There is evidence of the impact that universal free school meals services have had in Finland and Sweden. From Sweden, there is some evidence of what happens when universal free school meals provision is withdrawn. Has anyone in the Executive examined that evidence? Has anyone visited Sweden or Finland? Has anyone reached any conclusions about the impact that the introduction of a universal free school meals service would have?
The Scottish Executive has engaged strongly, and continues to engage, with health policies in Scandinavia. Next week a party from Finland is coming to visit Scotland. There have also been many visits the other way.
Has the Executive examined the universal free school meals service that is provided in Finland and Sweden?
The Executive has considered a range of health policy initiatives in Scandinavia.
What evidence has been uncovered as a result of that work?
It is impossible to pick out from the work that has been done in Scandinavia what effect making school meals free to all has had.
Do you include the experience of Finland and Sweden in that statement that there is no evidence that a universal free school meals service would have an impact on health?
I was referring only to the impact of making schools meal free for everybody. There is a lot of evidence about the whole gamut of public health initiatives in Scandinavia and the agenda of those countries for improving diet in general. The most important element of such initiatives was to improve the quality of the meals service, but Sweden first took action on that back in 1947 and there is a huge history behind it. It would be for the supporters of the bill to say what evidence exists to show that making the entitlement to free school meals universal, in addition to the other public health measures, has had an impact on health.
So there is evidence, but you judge it not to be very important. Is that right?
It is not that simple.
The evidence is out there.
Then that is for the supporters of the bill to present.

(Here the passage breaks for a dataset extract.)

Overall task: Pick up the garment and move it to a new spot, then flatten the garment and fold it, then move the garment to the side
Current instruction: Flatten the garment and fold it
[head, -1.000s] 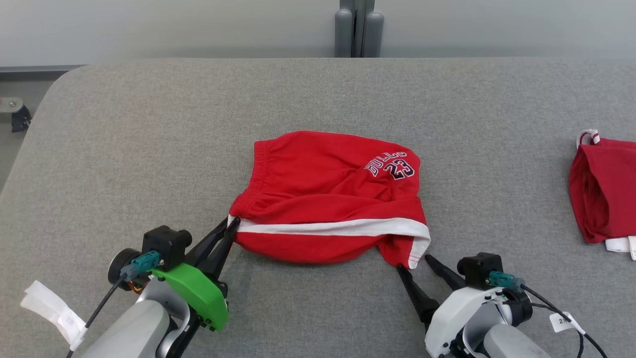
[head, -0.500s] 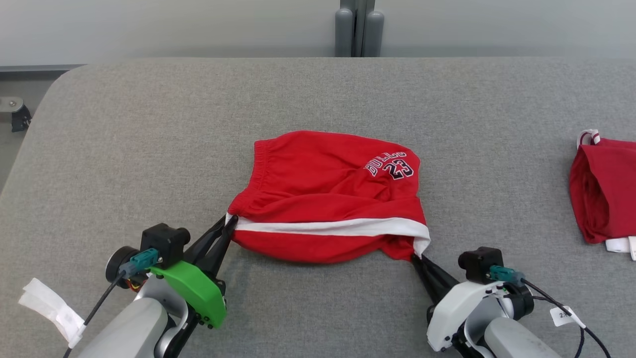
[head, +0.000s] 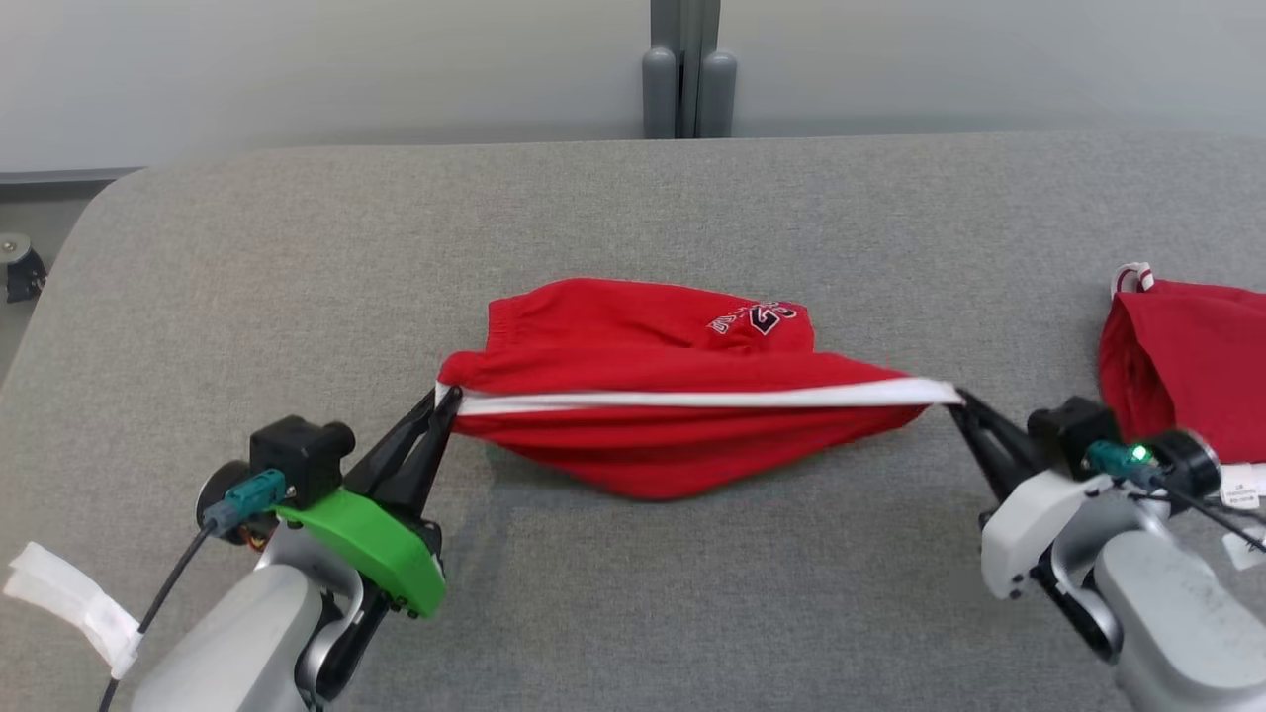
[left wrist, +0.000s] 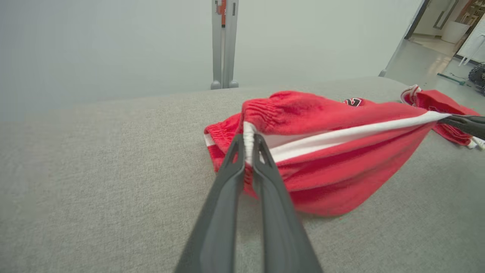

I recognise that you cannot do a nationwide pilot for free school meals, but is there any scope for a pilot scheme to examine how provision would work in a small area and to study changes in uptake? Different local authorities are adopting different policies for subsidising school milk or providing it free, so there must be a way of gathering statistics through a pilot that would show the difference between providing school meals at a cost for one month and providing them free the next. I know that such a study would not prove everything, but it would give us a flavour of evidence of how things work.
What is relevant is current practice in Scotland. There are schools where the current level of entitlement to free school meals is high. Most of the schools that I was working with in central Scotland had up to 80 per cent pupil entitlement to free school meals. The issue that mattered was making that service a quality service for the children. If the service was poor, if the environment was poor or if the food was not of a good quality, the children would go down the town with their friends. If we improved the service and made it work for them, the children would come in for their meals. When we look at schools that have a high entitlement, it is wrong to look at any one issue in isolation.
I agree with that. Do not get me wrong. I think that the drift of what you are saying is broadly right, but there is scope for a wee bit of evidence taking. There could be a study to show how many people take up a service if there is a charge for it and how many take it up if it is offered free. There is scope for small-scale pilots that could give us more evidence about that.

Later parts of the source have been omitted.